### WHAT IS REQUIRED
Once the line containing "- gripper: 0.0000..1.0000" is found in the records below, return it and each following line exactly, up to and including the line containing "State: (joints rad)", and nothing else.

= = =

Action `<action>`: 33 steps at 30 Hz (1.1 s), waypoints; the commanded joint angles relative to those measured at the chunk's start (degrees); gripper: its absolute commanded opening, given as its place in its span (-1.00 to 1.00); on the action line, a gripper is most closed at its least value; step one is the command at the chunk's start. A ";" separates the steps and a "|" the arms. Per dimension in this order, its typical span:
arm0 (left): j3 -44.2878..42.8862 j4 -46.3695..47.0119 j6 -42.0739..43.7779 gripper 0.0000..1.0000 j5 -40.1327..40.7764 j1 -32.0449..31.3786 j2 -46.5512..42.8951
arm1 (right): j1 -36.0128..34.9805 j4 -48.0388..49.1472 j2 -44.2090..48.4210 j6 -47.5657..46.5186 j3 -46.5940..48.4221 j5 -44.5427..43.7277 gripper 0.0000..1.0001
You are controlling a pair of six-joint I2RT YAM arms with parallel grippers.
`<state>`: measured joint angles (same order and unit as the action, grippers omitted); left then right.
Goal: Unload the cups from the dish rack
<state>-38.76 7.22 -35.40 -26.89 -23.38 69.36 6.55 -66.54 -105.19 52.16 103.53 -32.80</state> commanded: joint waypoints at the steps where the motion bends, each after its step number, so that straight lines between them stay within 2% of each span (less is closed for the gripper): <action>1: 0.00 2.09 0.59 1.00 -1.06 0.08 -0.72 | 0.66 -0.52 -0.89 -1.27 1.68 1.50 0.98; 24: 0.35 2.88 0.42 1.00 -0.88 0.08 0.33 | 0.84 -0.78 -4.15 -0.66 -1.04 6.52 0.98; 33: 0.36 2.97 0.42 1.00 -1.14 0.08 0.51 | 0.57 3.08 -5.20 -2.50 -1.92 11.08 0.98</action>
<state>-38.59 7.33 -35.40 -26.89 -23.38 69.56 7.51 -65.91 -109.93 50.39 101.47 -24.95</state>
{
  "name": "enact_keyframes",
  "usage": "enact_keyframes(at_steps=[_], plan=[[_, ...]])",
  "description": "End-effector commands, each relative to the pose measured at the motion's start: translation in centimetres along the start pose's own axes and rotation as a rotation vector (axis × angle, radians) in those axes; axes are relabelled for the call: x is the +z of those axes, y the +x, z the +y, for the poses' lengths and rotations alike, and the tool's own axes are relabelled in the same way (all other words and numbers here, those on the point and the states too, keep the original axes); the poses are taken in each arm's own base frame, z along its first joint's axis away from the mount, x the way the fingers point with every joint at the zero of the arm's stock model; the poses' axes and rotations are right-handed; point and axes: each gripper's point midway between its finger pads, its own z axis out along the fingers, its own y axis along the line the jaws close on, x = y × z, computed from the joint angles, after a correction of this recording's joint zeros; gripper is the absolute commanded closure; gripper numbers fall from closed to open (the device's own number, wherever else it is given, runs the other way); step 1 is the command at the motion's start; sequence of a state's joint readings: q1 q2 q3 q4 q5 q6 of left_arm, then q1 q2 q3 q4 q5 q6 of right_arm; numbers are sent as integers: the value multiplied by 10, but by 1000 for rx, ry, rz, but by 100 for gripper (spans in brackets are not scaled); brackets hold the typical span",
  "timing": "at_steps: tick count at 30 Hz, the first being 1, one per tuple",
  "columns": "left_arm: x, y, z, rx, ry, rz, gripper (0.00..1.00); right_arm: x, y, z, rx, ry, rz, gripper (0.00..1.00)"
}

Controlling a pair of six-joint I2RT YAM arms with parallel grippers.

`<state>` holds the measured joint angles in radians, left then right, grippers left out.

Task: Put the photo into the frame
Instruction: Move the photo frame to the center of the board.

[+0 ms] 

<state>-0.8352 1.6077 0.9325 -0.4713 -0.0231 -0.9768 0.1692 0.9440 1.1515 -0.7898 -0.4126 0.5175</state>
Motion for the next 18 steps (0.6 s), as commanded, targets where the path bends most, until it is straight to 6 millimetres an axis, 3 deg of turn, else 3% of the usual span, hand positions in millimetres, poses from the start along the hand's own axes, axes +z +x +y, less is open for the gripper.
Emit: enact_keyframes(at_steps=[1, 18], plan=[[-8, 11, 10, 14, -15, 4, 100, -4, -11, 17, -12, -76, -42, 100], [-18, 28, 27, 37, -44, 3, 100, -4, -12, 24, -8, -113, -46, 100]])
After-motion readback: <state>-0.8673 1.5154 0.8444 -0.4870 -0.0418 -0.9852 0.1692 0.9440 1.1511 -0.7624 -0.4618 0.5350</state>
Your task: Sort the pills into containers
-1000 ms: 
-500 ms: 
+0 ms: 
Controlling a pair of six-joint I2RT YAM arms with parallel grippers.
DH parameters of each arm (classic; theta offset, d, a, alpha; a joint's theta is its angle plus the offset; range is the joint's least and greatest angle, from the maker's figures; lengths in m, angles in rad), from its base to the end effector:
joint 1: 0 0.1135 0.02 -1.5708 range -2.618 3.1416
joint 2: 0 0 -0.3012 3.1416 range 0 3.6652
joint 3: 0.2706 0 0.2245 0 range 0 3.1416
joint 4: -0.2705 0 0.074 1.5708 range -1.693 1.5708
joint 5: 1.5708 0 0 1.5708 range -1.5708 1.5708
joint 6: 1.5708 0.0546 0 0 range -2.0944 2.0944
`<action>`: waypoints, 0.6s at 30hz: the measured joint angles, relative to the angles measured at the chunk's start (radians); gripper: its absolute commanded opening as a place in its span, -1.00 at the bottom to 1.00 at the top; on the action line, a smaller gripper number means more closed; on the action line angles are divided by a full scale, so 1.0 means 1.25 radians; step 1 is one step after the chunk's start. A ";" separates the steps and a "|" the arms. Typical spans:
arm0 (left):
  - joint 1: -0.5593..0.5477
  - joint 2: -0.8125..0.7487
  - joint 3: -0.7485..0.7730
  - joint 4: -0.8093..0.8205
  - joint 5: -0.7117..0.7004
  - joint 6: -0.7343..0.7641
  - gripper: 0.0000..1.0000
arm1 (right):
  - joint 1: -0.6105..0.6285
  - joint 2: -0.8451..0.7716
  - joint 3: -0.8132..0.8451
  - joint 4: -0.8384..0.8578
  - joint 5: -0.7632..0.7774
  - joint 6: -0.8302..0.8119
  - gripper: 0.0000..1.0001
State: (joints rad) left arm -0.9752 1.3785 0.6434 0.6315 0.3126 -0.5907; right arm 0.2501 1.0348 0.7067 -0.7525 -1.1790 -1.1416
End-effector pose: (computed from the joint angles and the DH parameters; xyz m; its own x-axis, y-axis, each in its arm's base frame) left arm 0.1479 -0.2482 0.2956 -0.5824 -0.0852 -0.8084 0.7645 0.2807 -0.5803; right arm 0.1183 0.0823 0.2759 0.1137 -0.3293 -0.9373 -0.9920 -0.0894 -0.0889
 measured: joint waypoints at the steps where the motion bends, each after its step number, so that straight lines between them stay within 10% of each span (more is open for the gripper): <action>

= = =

### EXERCISE RESPONSE
  - gripper: 0.0000..1.0000
arm1 (right):
  - joint 1: -0.6105..0.6285
  - joint 2: -0.8451..0.7716
  - joint 3: -0.8132..0.8451
  - joint 4: -0.8384..0.8578
  - joint 5: -0.7632..0.7774
  - joint 6: -0.8302..0.8119
  - gripper: 0.0000..1.0001
State: (joints rad) left arm -0.9752 1.3785 0.6434 0.6315 0.3126 -0.5907; right arm 0.2501 1.0348 0.7067 -0.7525 -1.1790 -1.1416

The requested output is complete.